(DATA SHOWN):
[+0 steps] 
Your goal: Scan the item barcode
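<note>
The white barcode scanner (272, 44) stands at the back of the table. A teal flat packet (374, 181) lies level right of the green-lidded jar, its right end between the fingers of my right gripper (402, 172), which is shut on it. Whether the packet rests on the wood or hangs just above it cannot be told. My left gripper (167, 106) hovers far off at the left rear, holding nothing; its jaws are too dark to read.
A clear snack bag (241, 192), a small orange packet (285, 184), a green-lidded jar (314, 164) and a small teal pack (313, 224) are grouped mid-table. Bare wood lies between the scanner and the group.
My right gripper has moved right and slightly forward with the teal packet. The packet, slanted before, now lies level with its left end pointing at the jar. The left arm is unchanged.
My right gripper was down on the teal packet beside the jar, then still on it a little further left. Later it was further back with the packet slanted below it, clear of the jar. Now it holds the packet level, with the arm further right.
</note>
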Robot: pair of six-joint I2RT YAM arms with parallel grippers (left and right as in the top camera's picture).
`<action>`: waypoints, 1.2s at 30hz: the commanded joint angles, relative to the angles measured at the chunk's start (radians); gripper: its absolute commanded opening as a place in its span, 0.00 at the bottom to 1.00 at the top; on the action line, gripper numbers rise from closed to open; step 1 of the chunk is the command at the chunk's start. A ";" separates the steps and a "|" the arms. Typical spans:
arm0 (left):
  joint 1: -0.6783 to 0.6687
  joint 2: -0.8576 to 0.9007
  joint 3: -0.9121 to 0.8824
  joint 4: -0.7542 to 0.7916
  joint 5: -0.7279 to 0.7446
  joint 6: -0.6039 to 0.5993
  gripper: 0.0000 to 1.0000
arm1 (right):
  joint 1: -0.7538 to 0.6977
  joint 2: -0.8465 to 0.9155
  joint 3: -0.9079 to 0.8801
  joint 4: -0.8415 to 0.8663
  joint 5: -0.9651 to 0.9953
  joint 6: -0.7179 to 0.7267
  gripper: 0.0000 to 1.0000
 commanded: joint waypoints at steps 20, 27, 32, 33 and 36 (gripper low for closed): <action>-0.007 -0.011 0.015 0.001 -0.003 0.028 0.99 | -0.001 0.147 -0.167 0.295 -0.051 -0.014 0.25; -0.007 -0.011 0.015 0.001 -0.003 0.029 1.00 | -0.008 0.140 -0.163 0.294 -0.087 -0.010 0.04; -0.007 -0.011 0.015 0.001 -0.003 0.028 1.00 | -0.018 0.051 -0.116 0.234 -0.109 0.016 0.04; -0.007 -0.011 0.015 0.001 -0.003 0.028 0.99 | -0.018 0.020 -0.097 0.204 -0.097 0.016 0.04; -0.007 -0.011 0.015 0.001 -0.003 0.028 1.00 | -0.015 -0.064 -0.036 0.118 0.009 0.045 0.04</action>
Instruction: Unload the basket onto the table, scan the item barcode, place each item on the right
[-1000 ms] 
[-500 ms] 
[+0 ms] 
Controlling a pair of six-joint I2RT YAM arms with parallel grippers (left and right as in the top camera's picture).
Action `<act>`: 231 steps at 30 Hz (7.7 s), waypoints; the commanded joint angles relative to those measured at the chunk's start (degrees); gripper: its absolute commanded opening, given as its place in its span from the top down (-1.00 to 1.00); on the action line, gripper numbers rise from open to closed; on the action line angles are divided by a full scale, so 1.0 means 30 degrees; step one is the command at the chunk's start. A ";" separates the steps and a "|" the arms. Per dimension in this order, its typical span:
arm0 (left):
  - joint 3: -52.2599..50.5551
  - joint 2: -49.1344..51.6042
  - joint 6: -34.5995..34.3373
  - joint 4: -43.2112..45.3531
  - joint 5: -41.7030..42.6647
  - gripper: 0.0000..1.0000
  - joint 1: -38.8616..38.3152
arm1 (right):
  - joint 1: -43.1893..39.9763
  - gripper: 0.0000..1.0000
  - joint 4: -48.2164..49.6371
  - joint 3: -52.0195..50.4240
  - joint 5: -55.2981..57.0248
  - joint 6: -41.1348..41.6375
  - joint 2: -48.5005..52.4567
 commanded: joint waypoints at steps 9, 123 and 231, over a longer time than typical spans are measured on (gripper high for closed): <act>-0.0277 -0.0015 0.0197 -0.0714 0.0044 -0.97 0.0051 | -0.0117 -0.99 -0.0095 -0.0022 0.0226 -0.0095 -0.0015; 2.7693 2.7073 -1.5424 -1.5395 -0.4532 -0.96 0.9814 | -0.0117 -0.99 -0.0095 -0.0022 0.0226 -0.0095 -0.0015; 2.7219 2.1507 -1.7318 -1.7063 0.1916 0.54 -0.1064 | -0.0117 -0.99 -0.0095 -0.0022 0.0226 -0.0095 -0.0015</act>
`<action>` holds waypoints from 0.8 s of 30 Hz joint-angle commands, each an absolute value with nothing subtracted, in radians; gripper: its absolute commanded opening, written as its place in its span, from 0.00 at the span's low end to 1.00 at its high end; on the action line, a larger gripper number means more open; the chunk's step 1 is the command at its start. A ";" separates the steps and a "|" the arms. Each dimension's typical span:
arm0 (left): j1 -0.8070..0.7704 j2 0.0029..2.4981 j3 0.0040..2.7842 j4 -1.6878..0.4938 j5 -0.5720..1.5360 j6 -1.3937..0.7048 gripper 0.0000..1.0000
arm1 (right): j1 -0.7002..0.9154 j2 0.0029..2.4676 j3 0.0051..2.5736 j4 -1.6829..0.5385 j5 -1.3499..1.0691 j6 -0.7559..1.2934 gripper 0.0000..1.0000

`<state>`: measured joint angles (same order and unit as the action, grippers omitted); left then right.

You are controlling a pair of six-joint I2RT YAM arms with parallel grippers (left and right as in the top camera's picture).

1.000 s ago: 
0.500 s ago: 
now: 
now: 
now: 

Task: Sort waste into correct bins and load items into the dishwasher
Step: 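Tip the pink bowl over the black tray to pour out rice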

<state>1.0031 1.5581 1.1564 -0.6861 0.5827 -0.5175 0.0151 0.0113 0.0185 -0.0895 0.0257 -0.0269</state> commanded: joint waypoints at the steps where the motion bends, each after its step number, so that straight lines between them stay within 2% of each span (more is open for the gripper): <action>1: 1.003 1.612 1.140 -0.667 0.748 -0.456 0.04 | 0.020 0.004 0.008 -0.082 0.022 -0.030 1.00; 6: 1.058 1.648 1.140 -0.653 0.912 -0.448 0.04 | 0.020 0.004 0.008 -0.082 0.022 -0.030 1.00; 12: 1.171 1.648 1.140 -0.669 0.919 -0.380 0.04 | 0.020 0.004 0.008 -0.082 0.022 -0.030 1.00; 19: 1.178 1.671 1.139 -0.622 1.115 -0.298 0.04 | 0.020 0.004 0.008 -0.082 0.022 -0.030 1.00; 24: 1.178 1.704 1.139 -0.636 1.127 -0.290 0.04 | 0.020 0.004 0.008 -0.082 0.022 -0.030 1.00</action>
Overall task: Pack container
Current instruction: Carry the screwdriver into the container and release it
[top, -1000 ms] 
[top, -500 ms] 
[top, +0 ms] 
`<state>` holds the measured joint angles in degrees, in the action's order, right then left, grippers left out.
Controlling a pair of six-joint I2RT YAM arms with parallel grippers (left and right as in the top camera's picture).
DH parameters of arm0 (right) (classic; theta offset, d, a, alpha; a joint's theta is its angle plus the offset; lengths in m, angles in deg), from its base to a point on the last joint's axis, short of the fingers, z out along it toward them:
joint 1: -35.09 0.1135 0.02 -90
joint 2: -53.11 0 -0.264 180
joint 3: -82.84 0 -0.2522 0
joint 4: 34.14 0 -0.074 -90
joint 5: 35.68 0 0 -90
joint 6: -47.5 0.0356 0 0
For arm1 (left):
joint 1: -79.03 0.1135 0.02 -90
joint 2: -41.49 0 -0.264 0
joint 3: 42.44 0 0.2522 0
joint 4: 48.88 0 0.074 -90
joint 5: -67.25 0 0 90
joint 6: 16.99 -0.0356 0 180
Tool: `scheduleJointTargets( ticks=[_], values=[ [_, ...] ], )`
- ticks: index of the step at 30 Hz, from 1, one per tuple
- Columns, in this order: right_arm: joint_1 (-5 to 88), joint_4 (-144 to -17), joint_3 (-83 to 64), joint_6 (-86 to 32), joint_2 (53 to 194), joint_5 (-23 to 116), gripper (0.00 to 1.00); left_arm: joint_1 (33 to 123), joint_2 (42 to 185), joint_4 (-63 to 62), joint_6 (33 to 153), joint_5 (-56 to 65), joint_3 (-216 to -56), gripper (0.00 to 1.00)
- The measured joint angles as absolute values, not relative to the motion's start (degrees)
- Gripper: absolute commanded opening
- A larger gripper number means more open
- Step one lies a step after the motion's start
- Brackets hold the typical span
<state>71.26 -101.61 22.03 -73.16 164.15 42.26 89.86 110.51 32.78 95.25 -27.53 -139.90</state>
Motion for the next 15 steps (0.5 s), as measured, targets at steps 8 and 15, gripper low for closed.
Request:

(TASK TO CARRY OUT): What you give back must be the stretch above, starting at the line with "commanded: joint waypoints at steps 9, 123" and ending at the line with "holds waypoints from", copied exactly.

(EXERCISE ANSWER):
 commanded: joint waypoints at steps 9, 123 and 231, over a longer time than typical spans are measured on (gripper high for closed): <act>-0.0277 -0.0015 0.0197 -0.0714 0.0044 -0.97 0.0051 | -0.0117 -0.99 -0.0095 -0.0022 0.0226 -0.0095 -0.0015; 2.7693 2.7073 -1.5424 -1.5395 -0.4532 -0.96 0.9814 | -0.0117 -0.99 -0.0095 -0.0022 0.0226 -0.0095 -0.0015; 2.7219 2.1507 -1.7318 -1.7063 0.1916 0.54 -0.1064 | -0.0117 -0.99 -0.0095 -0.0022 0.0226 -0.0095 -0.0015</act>
`<action>` holds waypoints from 0.8 s of 30 Hz joint-angle commands, each an absolute value with nothing subtracted, in radians; gripper: its absolute commanded opening, written as its place in its span, from 0.00 at the span's low end to 1.00 at its high end; on the action line, a larger gripper number means more open; the chunk's step 1 is the command at its start. A ";" separates the steps and a "|" the arms. Each dimension's typical span:

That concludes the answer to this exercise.